──────── Dataset records ────────
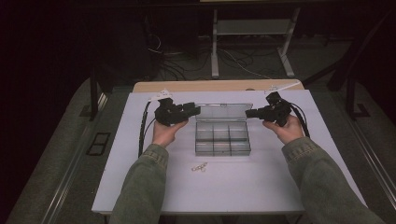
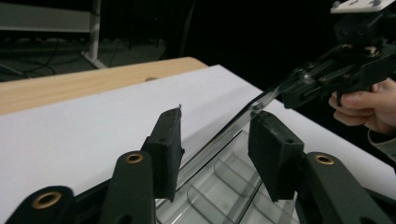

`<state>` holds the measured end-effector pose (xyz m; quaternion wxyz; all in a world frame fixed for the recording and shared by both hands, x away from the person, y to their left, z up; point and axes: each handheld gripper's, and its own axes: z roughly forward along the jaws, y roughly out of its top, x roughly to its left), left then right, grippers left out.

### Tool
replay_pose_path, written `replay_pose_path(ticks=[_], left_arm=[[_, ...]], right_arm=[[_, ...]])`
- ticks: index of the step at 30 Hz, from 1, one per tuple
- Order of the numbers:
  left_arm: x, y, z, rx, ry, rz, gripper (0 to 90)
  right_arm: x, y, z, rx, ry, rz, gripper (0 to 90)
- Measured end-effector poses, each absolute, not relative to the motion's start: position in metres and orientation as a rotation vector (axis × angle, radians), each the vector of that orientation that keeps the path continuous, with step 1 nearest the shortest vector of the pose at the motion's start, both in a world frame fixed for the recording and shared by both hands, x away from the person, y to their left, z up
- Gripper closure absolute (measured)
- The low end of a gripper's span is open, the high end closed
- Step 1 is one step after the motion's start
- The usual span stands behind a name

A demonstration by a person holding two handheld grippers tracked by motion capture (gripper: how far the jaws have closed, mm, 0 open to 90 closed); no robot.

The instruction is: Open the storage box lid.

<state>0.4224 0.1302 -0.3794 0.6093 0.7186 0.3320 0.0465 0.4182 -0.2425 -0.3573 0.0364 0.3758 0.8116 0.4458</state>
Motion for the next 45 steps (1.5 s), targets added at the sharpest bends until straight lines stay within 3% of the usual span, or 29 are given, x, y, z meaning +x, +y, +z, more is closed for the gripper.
replay_pose_path(ticks=[7, 21, 28, 31, 41, 45], left_arm=[[0.425, 0.128, -0.378, 1.644, 0.75, 0.102, 64.2], [0.429, 0.128, -0.379, 1.621, 0.736, 0.12, 67.3], [0.429, 0.127, -0.378, 1.628, 0.729, 0.147, 68.8], [0.43, 0.127, -0.378, 1.629, 0.733, 0.151, 69.4], [0.435, 0.126, -0.381, 1.598, 0.764, 0.129, 69.5], [0.437, 0.126, -0.383, 1.583, 0.775, 0.12, 69.6]], right_arm=[[0.42, -0.241, -0.353, 1.15, 2.477, 1.385, 88.5], [0.416, -0.257, -0.348, 1.172, 2.456, 1.405, 76.0], [0.42, -0.266, -0.347, 1.197, 2.392, 1.412, 54.3], [0.425, -0.264, -0.349, 1.189, 2.378, 1.438, 51.1], [0.438, -0.252, -0.351, 1.146, 2.382, 1.468, 53.3], [0.444, -0.25, -0.353, 1.129, 2.375, 1.496, 59.1]])
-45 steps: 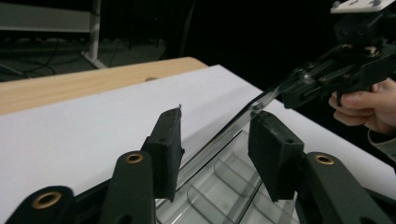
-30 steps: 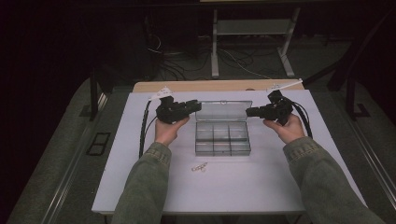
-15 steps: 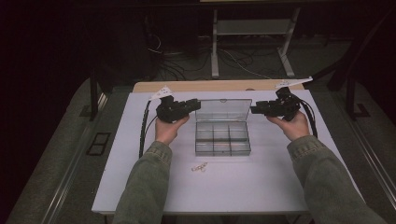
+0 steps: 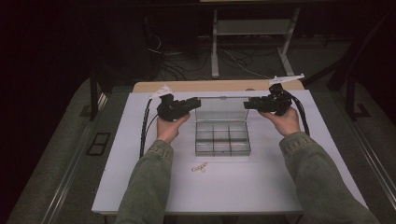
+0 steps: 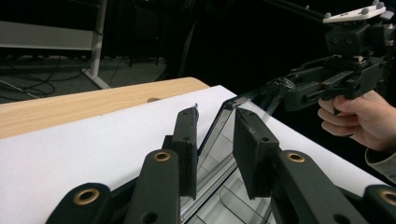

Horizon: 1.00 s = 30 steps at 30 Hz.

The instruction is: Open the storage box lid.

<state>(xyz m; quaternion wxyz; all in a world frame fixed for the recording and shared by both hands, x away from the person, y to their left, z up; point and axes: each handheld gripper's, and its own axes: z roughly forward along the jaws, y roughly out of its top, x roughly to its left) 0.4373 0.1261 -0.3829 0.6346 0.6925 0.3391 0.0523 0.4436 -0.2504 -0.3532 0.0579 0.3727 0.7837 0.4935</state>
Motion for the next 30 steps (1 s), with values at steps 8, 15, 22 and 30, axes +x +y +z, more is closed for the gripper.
replay_pose_path(ticks=[8, 15, 22, 30], left_arm=[[0.441, 0.126, -0.383, 1.596, 0.793, 0.129, 70.6], [0.445, 0.125, -0.389, 1.587, 0.816, 0.121, 71.1], [0.448, 0.124, -0.395, 1.597, 0.832, 0.103, 68.4], [0.452, 0.121, -0.407, 1.639, 0.849, 0.06, 66.2]], right_arm=[[0.449, -0.244, -0.357, 1.094, 2.411, 1.49, 68.4], [0.451, -0.244, -0.358, 1.102, 2.393, 1.493, 70.0], [0.455, -0.247, -0.361, 1.149, 2.371, 1.549, 70.2], [0.457, -0.247, -0.362, 1.157, 2.367, 1.55, 70.5]])
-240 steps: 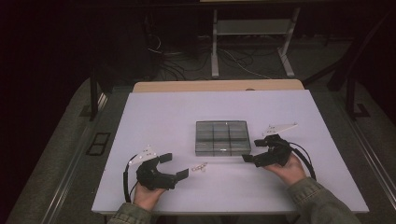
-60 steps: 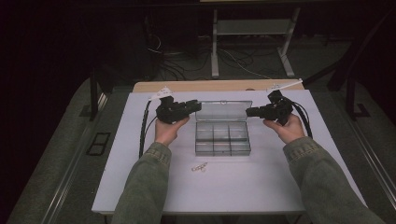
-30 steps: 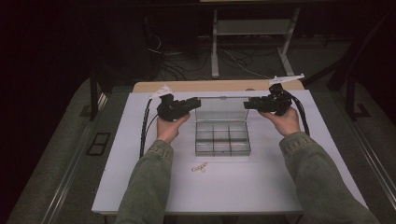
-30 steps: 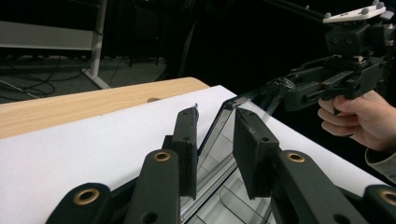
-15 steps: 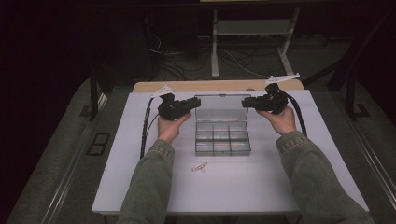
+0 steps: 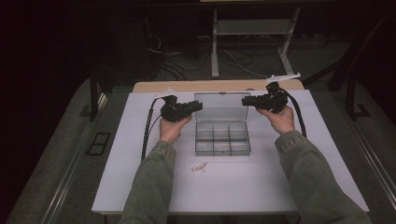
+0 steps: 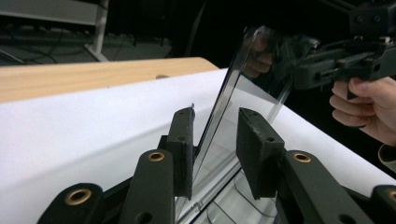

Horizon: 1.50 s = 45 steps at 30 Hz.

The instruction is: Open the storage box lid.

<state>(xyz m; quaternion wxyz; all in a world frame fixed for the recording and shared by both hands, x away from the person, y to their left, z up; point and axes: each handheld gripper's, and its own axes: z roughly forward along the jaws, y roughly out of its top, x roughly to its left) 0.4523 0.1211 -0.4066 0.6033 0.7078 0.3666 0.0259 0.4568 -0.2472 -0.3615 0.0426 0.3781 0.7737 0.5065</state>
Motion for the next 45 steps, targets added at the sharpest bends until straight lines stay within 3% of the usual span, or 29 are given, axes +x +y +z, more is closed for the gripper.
replay_pose_path(ticks=[45], left_arm=[[0.455, 0.119, -0.41, 1.65, 0.871, 0.078, 68.1]], right_arm=[[0.463, -0.239, -0.388, 1.152, 2.464, 1.425, 69.4]])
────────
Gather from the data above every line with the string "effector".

`<state>` holds the measured end-effector pose (xyz m; quaternion wxyz; all in a world frame fixed for the recording and shared by both hands, x away from the person, y to their left, z up; point and axes: each handheld gripper's, and its own axes: z roughly forward along the jaws, y roughly out of its top, x roughly to its left), left then right, grippers left out.
- Measured end-effector poses, each absolute, not relative to the motion's start: position in metres and orientation as a rotation vector (axis × angle, radians), each the vector of that orientation that keeps the path continuous, with step 1 nearest the shortest vector of the pose at the motion's start, both in a world frame fixed for the recording and shared by both hands, x away from the person, y to their left, z up

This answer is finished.